*Supplied material*
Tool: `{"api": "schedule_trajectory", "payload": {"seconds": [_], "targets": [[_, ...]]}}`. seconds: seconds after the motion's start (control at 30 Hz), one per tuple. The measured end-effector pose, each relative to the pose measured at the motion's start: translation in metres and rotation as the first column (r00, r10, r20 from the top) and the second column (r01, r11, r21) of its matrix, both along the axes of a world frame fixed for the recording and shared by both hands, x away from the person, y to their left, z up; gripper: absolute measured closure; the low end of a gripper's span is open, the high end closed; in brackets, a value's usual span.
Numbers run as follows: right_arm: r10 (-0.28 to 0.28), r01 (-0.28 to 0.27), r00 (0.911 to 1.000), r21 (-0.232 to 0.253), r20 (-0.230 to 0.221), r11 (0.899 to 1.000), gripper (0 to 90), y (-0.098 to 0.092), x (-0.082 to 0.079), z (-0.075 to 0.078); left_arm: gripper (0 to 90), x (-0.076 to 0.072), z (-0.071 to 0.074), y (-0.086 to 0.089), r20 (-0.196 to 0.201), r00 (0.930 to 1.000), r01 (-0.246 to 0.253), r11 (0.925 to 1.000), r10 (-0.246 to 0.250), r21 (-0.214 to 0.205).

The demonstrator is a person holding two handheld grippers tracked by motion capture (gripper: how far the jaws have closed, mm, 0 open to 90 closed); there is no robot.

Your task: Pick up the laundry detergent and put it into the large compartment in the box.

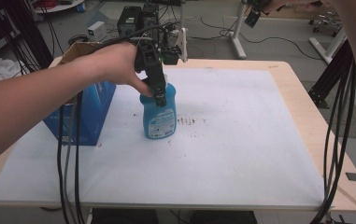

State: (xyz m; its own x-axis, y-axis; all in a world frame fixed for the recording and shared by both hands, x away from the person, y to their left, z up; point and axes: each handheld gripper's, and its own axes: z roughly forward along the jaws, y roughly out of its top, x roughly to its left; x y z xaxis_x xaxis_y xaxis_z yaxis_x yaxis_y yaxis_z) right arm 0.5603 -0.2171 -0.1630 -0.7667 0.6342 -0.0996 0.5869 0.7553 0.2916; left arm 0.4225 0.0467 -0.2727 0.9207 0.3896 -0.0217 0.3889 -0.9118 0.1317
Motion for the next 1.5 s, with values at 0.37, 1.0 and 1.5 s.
{"api": "schedule_trajectory", "payload": {"seconds": [0.37, 1.0, 1.5], "targets": [[0.003, -0.003, 1.0000, 0.003, 0.003, 1.000, 13.7, -0.001, -0.001, 0.000, 37.7, 0.000, 0.001, 0.000, 0.006, 0.9999, 0.014, 0.9999, -0.014, 0.007], [0.002, -0.002, 1.0000, 0.004, 0.002, 1.000, 13.7, 0.000, -0.001, 0.000, 38.1, -0.002, 0.012, -0.007, -0.045, 0.9989, 0.010, 0.9986, -0.008, 0.052], [0.008, -0.008, 0.9999, 0.004, 0.006, 1.000, 13.7, 0.002, -0.001, 0.000, 38.2, -0.004, 0.068, 0.009, -0.052, 0.9942, -0.094, 0.9954, 0.095, 0.019]]}}
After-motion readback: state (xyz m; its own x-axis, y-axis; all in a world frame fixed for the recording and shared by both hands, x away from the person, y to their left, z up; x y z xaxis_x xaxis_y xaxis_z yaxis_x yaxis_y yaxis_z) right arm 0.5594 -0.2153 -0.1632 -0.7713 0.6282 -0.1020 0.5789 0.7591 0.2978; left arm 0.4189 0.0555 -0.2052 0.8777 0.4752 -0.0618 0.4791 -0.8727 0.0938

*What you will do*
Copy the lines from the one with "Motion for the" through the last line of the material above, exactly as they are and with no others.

*Output of the exercise*
Motion for the next 1.5 s, with values at 0.37, 1.0 and 1.5 s.
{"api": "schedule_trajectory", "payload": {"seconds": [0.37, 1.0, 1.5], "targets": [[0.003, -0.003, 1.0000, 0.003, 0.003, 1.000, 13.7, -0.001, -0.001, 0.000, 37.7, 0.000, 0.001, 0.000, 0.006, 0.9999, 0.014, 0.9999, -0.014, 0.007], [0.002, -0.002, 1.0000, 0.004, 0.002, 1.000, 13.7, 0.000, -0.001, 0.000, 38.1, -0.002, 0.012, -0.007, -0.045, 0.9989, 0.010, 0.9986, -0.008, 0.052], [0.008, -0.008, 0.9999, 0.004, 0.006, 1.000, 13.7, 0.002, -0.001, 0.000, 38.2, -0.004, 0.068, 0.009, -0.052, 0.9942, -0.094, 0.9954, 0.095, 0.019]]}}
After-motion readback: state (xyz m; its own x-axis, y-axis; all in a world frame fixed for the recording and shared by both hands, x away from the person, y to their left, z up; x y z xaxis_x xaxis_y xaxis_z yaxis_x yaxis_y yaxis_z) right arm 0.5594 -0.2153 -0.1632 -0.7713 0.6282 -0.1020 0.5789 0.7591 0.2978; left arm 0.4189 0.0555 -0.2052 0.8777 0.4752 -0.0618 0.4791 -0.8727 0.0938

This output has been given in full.